**Activity**:
In the entries below, count every line that has the string "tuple", and answer with that count alone.
::::
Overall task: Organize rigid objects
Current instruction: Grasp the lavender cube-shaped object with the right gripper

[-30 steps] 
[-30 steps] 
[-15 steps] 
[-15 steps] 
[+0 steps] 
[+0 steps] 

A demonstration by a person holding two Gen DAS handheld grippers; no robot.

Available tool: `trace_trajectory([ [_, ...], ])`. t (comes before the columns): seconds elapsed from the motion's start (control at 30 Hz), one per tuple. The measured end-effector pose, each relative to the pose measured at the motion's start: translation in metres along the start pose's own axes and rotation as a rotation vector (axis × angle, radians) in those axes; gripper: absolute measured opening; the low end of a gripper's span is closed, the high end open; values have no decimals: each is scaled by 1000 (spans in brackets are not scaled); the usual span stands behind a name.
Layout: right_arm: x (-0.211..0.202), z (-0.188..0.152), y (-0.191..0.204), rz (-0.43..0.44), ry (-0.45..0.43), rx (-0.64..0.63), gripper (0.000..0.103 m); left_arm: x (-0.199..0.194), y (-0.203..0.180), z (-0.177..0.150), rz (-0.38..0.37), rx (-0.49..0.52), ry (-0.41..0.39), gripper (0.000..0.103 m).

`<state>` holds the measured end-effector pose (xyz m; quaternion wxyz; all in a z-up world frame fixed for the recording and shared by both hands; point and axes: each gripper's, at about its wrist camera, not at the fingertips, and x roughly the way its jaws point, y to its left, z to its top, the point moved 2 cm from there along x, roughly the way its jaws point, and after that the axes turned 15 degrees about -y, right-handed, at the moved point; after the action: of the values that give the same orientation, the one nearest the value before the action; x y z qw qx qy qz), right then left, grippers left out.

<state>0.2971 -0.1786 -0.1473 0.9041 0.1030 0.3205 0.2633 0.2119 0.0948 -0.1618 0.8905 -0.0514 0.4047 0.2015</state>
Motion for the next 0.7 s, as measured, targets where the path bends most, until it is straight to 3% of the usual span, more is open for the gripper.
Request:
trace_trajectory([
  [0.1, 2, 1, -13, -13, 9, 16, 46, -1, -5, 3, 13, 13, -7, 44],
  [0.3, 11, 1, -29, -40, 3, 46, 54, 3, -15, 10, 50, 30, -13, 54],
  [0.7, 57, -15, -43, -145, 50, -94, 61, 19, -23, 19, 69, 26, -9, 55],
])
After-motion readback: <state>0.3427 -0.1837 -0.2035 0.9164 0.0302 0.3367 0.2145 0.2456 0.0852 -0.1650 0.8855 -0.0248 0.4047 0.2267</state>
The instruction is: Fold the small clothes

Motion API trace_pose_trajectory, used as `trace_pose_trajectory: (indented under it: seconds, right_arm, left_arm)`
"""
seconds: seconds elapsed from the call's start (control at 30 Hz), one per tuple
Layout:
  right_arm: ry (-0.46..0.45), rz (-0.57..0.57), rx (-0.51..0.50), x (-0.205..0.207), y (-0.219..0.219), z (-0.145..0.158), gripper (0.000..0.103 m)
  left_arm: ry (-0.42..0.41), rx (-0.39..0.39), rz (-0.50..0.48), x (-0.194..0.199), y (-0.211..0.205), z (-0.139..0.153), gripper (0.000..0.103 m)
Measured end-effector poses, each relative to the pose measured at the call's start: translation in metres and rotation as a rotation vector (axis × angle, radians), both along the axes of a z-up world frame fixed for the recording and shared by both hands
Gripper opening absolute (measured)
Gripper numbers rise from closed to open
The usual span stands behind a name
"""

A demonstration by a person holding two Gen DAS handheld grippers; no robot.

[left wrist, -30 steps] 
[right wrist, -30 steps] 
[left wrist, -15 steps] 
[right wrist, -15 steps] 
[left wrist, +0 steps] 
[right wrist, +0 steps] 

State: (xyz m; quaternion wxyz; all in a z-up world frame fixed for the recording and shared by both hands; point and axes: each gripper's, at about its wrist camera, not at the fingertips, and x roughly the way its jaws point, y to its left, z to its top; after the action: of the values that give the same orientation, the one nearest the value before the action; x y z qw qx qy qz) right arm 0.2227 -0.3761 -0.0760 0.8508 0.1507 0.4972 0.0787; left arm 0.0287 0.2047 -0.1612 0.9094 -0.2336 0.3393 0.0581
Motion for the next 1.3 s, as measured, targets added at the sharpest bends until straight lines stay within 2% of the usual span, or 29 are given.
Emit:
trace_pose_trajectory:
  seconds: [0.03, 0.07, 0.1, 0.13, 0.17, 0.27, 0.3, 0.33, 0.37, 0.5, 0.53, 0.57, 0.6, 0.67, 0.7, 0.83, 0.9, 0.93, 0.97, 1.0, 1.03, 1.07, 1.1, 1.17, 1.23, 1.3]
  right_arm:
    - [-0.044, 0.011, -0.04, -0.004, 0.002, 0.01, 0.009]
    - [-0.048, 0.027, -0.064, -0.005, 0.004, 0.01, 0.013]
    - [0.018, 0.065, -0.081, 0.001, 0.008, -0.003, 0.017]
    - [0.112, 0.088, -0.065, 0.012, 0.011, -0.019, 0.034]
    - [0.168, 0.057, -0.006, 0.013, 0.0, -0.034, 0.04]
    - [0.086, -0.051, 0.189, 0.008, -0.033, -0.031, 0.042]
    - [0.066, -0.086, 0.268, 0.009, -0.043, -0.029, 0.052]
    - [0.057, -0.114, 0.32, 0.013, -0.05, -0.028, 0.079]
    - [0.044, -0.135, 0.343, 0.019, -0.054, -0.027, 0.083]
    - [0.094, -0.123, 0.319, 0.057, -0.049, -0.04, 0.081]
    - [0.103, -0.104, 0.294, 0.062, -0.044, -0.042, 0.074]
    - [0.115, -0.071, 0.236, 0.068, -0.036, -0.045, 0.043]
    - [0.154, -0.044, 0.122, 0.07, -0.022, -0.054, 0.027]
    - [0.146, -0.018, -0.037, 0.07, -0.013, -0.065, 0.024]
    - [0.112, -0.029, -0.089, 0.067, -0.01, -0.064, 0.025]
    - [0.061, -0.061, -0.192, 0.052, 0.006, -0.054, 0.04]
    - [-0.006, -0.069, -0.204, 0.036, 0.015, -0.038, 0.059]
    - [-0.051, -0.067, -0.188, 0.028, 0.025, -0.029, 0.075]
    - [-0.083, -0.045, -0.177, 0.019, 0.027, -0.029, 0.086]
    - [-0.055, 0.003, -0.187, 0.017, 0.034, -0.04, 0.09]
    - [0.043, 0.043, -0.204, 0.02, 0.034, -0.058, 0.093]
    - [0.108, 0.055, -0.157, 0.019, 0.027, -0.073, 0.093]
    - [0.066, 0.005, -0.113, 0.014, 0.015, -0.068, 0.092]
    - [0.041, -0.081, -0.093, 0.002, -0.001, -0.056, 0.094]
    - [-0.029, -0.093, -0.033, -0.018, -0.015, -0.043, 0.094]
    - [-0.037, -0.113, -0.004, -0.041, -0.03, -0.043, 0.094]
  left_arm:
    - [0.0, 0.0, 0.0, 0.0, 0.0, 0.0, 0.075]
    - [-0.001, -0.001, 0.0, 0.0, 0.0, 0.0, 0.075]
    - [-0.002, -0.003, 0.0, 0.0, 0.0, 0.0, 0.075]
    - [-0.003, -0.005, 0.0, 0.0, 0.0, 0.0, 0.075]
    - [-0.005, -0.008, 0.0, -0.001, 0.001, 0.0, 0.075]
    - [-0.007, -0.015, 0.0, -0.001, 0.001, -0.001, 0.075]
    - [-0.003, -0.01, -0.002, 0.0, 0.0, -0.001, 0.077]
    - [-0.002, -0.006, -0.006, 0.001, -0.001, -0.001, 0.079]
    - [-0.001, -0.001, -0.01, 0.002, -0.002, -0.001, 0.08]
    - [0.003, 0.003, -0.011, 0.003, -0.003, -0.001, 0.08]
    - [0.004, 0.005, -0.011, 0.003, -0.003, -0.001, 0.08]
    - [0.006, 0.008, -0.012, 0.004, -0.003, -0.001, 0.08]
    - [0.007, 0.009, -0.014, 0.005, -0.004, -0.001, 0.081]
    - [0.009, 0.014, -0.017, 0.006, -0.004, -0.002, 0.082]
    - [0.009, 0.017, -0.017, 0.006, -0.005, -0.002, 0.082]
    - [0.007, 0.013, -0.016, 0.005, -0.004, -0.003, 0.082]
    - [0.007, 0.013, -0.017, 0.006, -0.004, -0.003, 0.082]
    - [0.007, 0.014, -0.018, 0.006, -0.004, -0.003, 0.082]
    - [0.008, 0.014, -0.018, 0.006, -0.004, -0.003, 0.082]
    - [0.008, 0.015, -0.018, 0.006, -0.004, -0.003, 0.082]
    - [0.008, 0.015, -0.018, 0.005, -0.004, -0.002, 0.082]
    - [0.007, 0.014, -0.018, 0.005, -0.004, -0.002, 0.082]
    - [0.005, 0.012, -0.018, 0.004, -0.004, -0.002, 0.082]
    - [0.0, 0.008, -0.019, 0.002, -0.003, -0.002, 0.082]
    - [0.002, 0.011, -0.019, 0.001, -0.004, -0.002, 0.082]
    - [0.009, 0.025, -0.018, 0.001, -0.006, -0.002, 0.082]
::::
**Solution to this task**:
2